-- Opening Marker --
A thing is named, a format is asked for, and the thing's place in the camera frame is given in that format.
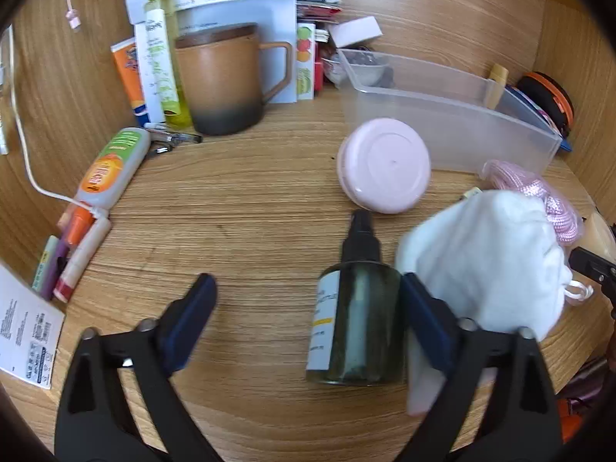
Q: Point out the pile of snack packets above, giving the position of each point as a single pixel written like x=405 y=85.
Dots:
x=315 y=7

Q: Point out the orange lip balm stick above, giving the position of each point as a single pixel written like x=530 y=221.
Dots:
x=77 y=226

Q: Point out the beige small bottle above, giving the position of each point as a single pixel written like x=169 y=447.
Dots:
x=496 y=82

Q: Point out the white cloth pouch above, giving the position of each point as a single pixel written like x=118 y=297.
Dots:
x=491 y=260

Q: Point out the clear plastic bin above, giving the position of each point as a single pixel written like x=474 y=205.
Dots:
x=447 y=120

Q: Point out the wooden desktop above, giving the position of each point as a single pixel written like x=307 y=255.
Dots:
x=250 y=192

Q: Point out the white tube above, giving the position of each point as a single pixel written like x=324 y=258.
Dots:
x=143 y=57

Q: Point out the white printed label sheet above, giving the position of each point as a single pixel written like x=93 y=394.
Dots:
x=24 y=332

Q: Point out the metal nail clipper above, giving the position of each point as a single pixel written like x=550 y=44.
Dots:
x=175 y=138

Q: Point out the blue pencil pouch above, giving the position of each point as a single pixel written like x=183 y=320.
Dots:
x=534 y=110

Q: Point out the fruit-print box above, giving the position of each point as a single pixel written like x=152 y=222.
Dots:
x=305 y=62

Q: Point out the yellow-green spray bottle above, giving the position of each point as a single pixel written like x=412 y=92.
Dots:
x=161 y=62

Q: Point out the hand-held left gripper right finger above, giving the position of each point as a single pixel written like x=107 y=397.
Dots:
x=428 y=320

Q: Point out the small clear bowl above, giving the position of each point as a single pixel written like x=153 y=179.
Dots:
x=358 y=65

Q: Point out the black and orange zip case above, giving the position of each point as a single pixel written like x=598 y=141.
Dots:
x=548 y=94

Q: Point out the white and red lip balm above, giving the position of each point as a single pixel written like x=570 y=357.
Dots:
x=82 y=260

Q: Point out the light green lip balm stick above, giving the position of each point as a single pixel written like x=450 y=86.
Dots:
x=44 y=262

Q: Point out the green and orange tube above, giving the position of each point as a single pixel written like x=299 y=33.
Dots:
x=113 y=168

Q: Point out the brown ceramic mug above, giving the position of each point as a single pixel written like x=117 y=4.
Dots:
x=221 y=82

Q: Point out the small white box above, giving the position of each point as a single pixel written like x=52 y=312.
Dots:
x=353 y=32

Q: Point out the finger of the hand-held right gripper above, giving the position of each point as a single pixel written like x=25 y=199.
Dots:
x=594 y=264

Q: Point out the dark green spray bottle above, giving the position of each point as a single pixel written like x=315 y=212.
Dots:
x=361 y=317

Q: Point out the pink round case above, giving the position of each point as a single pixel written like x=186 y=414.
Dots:
x=385 y=163

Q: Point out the orange sunscreen tube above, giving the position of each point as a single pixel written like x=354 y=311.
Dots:
x=129 y=79

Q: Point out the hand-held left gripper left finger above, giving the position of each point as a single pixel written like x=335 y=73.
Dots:
x=192 y=315

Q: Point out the purple lip balm stick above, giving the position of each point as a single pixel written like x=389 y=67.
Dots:
x=55 y=269
-- Closing Marker --
## What needs to be done
Output only the lines running from the line with "Q: Point out the hand-held left gripper left" through the final line of the data, inclusive.

## Written answer
Q: Point out the hand-held left gripper left finger above, giving the position of each point as a single pixel written like x=335 y=73.
Dots:
x=192 y=315

Q: Point out the purple lip balm stick above, giving the position of each point as a single pixel written like x=389 y=67.
Dots:
x=55 y=269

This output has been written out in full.